国土交通省は、官庁営繕事業の工事監理業務で導入している第三者監理方式の運用を4月から見直した。工事監理業務の委託を円滑にするため、これまで認めていなかった設計業務の受注者との契約を可能にした。全国営繕主管課長会議が作成している公共建築の工事監理業務に関する手引に見直し内容を反映する。
第三者監理方式は、設計業務の受注者以外の第三者が工事監理業務を担う仕組み。設計意図伝達業務と工事監理業務を分けて発注し、設計意図伝達業務は設計業務の受注者と随意契約、工事監理業務は競争で設計業務の受注者以外と契約する。
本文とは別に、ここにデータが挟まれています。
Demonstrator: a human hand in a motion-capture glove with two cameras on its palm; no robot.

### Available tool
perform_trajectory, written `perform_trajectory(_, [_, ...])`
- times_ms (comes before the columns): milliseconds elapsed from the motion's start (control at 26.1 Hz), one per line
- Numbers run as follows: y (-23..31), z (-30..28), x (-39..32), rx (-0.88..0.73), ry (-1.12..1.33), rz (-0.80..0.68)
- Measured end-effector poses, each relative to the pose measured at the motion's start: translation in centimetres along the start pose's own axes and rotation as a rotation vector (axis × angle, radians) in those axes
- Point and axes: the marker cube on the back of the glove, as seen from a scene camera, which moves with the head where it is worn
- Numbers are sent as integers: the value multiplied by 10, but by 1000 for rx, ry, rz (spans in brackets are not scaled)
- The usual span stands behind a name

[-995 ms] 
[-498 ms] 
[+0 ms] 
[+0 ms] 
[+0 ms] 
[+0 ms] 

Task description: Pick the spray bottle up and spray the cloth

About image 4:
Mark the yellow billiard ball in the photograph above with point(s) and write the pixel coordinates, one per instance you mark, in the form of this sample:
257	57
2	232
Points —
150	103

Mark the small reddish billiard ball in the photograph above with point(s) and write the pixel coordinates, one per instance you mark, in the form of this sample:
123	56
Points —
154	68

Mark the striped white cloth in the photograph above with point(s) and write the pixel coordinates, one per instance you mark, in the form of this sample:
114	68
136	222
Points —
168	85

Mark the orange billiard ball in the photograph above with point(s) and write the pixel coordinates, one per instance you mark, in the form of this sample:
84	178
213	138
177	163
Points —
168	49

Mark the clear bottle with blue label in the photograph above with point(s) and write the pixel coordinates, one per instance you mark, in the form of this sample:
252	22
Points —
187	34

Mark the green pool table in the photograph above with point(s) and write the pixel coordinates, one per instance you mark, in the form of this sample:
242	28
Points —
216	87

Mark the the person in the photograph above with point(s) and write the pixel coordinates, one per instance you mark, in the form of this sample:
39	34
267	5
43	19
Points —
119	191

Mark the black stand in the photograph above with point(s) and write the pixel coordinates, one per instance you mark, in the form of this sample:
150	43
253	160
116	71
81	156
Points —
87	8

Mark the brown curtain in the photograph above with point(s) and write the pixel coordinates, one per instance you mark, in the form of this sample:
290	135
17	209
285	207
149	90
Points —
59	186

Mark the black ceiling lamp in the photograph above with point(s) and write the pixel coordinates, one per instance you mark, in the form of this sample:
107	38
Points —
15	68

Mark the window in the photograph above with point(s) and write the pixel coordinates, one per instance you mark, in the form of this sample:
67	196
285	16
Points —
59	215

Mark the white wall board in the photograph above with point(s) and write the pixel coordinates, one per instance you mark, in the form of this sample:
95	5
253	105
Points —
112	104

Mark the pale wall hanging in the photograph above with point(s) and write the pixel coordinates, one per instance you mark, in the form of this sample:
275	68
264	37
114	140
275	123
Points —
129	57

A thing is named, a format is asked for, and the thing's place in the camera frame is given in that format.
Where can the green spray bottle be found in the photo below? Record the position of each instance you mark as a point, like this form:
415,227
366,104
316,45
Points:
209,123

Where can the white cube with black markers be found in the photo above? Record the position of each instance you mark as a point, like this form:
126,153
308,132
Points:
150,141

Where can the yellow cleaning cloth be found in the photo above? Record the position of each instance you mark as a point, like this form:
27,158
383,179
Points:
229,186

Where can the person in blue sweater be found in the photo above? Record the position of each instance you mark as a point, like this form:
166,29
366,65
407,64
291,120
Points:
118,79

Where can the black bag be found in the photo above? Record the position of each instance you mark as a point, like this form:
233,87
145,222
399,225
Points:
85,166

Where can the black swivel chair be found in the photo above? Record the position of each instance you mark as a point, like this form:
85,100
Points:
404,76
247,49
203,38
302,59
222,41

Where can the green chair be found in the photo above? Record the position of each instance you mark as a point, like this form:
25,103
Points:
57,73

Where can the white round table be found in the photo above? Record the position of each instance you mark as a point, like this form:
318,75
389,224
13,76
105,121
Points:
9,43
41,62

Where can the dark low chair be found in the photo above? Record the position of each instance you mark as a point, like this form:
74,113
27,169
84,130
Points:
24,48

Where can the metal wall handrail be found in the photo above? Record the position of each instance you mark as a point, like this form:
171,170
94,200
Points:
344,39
1995年の阪神・淡路大震災や公共施設のコンクリート剥落事故を契機に公共建築工事でさらなる品質確保の必要性が高まったことを受け、国交省は2001年2月に建築工事監理業務委託の基本方針を策定。それまで設計業務の受注者に一括で発注していた工事監理業務の委託方法を見直し、第三者監理方式を導入した。
今年度から第三者監理方式の運用を見直し、設計業務の受注者も工事監理業務の競争に参加して契約できるようになった。ただし工事監理の第三者性を確保する観点から、設計業務と工事監理業務の受注者が同じ場合でも、それぞれの業務の管理技術者は別でなければならない。
民間を含め建築工事が活況を呈しており、工事監理業務の発注時期によっては契約者選定が難航する恐れがある。国交省官房官庁営繕部は「昨今の状況を踏まえ、(工事監理業務の)門戸をより開いていく」と狙いを説明する。
公共建築の工事監理業務委託の手引きとなる「建築工事監理等業務委託の進め方」に第三者監理方式の運用見直し内容を反映する。5月に開いた全国営繕主管課長会議で国交省が手引き改定を提案した。
今後、手引きの改定作業を進め、27年6月に改定版を公表する。